**DATA SECTION:**

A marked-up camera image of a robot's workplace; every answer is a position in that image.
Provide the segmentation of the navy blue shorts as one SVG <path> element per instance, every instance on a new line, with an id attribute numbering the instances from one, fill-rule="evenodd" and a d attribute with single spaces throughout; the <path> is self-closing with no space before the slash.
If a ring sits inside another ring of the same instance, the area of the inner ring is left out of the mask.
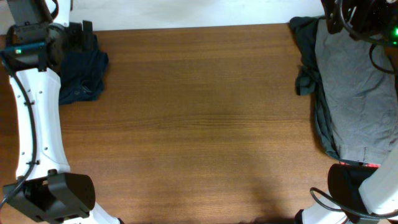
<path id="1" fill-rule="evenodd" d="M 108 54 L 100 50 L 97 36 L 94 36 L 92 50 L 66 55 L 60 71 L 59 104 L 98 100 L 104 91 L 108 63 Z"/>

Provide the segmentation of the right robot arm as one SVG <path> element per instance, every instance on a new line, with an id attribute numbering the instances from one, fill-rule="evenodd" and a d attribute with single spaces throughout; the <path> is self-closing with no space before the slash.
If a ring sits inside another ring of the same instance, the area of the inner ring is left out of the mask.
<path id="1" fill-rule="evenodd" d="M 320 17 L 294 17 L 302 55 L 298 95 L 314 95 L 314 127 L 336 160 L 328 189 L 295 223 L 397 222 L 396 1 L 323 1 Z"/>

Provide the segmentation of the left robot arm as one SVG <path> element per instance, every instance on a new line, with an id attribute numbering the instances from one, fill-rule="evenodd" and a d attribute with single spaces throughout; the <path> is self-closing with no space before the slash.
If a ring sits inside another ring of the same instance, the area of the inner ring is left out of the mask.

**EXERCISE DESCRIPTION:**
Your copy of the records above should be exact and contain no pictures.

**TASK SOLUTION:**
A marked-up camera image of a robot's workplace; every answer is a position in that image.
Provide the segmentation of the navy blue shorts as one SVG <path> element per instance, every instance on a new line, with an id attribute numbering the instances from one, fill-rule="evenodd" and a d attribute with single spaces throughout; the <path> is self-closing with no space before the slash.
If a ring sits inside another ring of the same instance, the area of the inner ring is left out of the mask.
<path id="1" fill-rule="evenodd" d="M 108 54 L 100 50 L 97 36 L 94 36 L 92 50 L 66 55 L 60 71 L 59 104 L 98 100 L 104 91 L 108 63 Z"/>

Provide the segmentation of the right robot arm as one SVG <path> element per instance, every instance on a new line, with an id attribute numbering the instances from one, fill-rule="evenodd" and a d attribute with single spaces throughout; the <path> is self-closing with no space before the slash.
If a ring sits inside another ring of the same instance, the area of the inner ring is left out of the mask.
<path id="1" fill-rule="evenodd" d="M 320 17 L 294 17 L 302 55 L 298 95 L 314 95 L 314 127 L 336 160 L 328 189 L 295 223 L 397 222 L 396 1 L 323 1 Z"/>

Provide the segmentation of the left robot arm as one SVG <path> element per instance, every instance on a new line, with an id attribute numbering the instances from one, fill-rule="evenodd" and a d attribute with single spaces throughout; the <path> is self-closing with no space before the slash.
If a ring sits inside another ring of the same instance, the area of the inner ring is left out of the mask.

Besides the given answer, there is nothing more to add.